The past, the present and possible futures meet in Palestinian-Danish Larissa Sansour’s (b. 1973) darkly expressive exhibition, which opens up a space for new ways of thinking about Palestinian history, loss and trauma. Sansour’s carefully considered and aesthetically refined video works and installations weave historical and contemporary politics with imagined realities, using the narrative methods of sci-fi, documentary and opera. The exhibition at Amos Rex consists of seven of her works made between 2009 and 2022.    
  
Sansour uses the speculative narrative and experimental visuals of sci-fi to probe the future and address the conflict in Palestine that has lasted for nearly a century, reframing the history of a people and a homeland on the brink of erasure. Sansour's own heritage and lived experience are the sources of her artistic practice. Her works evoke reflection and grow into universal studies of grief, memory, and inherited trauma. 
  
At the heart of Sansour’s working process and oeuvre is art’s unique capacity to create new spaces for contemplation, to be a voice for silenced narratives. She is based in London and has a longstanding artistic partnership with the Danish visual artist and author Søren Lind. This exhibition is her first comprehensive solo show in Finland.

Kid's map

This map offers tips for those who are visiting the museum together with a child. We recommend teachers and pedagogues to navigate to our separate pages tailored to schools and preschools, which you’ll find here (the link opens in a new window).

Interview: artist Larissa Sansour and curator Terhi Tuomi

Terhi Tuomi: Your works deal with the power imbalances and voices of history, but also draw from your own personal history and lived experience. What is your background? What experiences have shaped your artistic practice? 

Larissa Sansour: I was born in East Jerusalem and grew up in Bethlehem in Palestine, so I have experienced apartheid and the brutal Israeli occupation first hand. Throughout my practice I have been interested in the representation of marginalised voices and understanding how they fit in the Western canon. My own practice aims at subverting these structures and the violence of the image. Unfortunately, the misrepresentation of Palestine and Palestinian voices became painfully clear to me when I first moved to the UK in the late 80s. In the past decade, there was a general feeling of Palestine no longer being taboo, of a more reasonable and multi-faceted dialogue slowly emerging.
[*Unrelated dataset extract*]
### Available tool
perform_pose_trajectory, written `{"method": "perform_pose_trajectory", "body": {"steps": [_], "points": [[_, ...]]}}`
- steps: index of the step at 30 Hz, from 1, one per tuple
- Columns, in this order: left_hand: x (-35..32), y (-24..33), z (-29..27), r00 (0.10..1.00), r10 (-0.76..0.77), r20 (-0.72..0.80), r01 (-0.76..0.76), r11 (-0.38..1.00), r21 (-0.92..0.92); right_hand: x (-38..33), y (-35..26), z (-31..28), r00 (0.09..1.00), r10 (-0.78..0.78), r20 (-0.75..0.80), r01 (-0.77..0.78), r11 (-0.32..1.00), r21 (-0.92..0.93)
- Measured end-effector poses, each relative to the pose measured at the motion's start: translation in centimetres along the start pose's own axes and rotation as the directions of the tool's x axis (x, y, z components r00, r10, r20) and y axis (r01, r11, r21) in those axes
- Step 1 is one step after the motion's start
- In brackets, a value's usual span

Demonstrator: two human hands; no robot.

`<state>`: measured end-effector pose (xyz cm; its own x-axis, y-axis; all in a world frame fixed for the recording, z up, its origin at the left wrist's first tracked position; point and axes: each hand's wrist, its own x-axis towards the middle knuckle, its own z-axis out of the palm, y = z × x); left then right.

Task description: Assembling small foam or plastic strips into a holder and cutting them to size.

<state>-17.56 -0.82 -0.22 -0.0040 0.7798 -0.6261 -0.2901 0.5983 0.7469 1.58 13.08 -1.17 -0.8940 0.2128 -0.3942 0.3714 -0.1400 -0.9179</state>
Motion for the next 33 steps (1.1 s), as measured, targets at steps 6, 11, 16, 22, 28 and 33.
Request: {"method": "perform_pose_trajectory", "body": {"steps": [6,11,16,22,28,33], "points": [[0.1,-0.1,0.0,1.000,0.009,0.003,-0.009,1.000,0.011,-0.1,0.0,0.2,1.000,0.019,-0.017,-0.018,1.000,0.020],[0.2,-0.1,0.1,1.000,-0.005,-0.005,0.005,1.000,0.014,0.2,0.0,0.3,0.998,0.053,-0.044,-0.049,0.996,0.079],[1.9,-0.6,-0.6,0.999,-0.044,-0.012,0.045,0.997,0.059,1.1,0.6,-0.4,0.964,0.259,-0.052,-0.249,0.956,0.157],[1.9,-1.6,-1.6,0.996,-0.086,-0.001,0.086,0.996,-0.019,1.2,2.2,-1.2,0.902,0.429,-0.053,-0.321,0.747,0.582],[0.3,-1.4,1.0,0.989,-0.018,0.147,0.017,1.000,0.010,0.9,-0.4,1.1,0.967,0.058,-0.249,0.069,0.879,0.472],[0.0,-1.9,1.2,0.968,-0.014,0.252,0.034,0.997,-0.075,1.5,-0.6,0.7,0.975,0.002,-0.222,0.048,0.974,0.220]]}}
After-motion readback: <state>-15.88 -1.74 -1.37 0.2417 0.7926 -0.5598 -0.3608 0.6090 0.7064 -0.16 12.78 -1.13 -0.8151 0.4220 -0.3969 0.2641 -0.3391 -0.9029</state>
But today, in the framework of the atrocities committed in Gaza and particularly the Western response, the very notion of civilisation as always moving forward and political dialogue constantly trying to ethically refine itself has suffered a major and very devastating blow. Rather than seeking to firmly and finally understand the situation and its history, the attempts at silencing the voices of not only Palestinians, but anyone advocating for justice and accountability, have never been more pronounced, and this fact only further encourages and inspires Palestinian artists like myself to keep working. 

 

TT: Over the course of your 20 year-long artistic path, you have moved from a canvas to a lens-based practice from activist works to large-scaled film productions. What prompted these shifts? 

LS: I was originally trained in painting, working both abstractly and figuratively, but with the widespread availability of video cameras, I became interested in the moving image, in large part also because of an increased focus on the political situation in Palestine. This shift came soon after I left university, and it coincided with the second Intifada in Palestine, which left me and other Palestinian artists with no other option than to try to make sense of what we were all witnessing. The camera became a tool for documenting the atrocities on the ground, driven by a sense of having to capture and archive what appeared at the brink of erasure. My initial filmic approach was documentary, chronicling people and places, conversations as well as the architecture of occupation. Soon, however, that approach seemed to leave a lot of central topics underexplored, so I turned to fiction in order to explore the concepts that were often left behind in favour of the brutality of the immediate present. I soon found that relocating to the future gave me a necessary distance to the present that allowed for further unpacking of the existential challenges of the Palestinian experience. Science fiction allows for a commentary on present day from a different angle, and since embracing that approach, my productions have escalated in both visual and conceptual scope.  

 

TT: You have a collaborative practice, working with professionals from a variety of fields, and you also have a deep artistic dialogue with Danish artist and author Søren Lind, would you like to open the importance of collaboration?  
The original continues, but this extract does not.